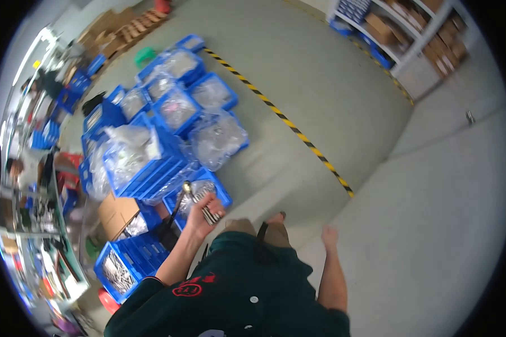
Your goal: The person gathers metal rods, polishes them with a sanding block, and organizes them into a bundle.
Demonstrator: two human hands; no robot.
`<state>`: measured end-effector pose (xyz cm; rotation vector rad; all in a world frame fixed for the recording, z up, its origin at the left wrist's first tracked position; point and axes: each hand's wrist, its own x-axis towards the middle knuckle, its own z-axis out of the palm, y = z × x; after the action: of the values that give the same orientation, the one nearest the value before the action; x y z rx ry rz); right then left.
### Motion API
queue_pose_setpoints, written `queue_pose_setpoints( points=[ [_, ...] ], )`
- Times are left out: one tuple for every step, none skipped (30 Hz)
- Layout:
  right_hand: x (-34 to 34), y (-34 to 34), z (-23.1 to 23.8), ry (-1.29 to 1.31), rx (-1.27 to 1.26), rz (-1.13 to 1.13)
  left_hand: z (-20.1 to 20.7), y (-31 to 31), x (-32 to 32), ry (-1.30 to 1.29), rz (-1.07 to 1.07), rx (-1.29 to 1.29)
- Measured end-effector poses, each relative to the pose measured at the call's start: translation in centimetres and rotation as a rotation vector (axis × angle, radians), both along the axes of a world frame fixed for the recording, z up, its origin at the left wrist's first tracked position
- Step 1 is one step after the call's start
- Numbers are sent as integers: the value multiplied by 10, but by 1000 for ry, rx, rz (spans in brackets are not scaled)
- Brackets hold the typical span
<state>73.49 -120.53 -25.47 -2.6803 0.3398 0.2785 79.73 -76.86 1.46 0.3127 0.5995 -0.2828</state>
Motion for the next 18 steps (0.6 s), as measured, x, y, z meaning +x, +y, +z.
queue_pose_setpoints(
  points=[
    [44,16,48,-73,15,8,7,-10,16,74,33,14],
    [83,9,68,92,55,80,0,-14,23,-5,12,-48],
    [122,35,121,111,174,-49,1,-19,29,-2,32,-102],
    [150,35,124,117,197,-112,4,-27,49,-14,42,-163],
    [179,45,138,53,278,-70,-3,-31,62,-27,61,-175],
    [205,50,136,87,267,-52,-10,-37,74,-45,76,-194],
    [226,51,135,126,257,-28,-12,-45,88,15,104,-125],
    [239,51,135,129,255,-46,-14,-51,97,21,87,-128],
    [254,50,135,136,292,17,-17,-56,109,29,127,-119],
    [270,41,132,142,327,88,-24,-61,121,34,175,-113],
    [285,27,126,138,319,77,-32,-66,137,27,163,-91],
    [296,9,117,166,296,81,-39,-72,154,19,149,-71],
    [308,-8,104,195,278,91,-43,-80,174,24,138,-59],
    [315,-27,95,154,241,39,-47,-88,200,21,131,-64],
    [312,-50,86,120,205,-17,-49,-94,223,49,113,-18],
    [308,-74,82,216,212,-148,-48,-103,244,82,91,26],
    [301,-106,75,310,216,-272,-47,-113,271,80,71,-3],
    [271,-151,25,250,139,-333,-43,-128,302,80,52,-12]
  ],
)
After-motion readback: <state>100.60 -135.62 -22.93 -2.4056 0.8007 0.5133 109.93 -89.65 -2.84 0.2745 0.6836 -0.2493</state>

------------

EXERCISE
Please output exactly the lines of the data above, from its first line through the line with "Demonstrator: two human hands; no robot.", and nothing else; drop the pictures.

TASK OUTPUT
Your goal: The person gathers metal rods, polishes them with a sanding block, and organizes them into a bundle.
Demonstrator: two human hands; no robot.

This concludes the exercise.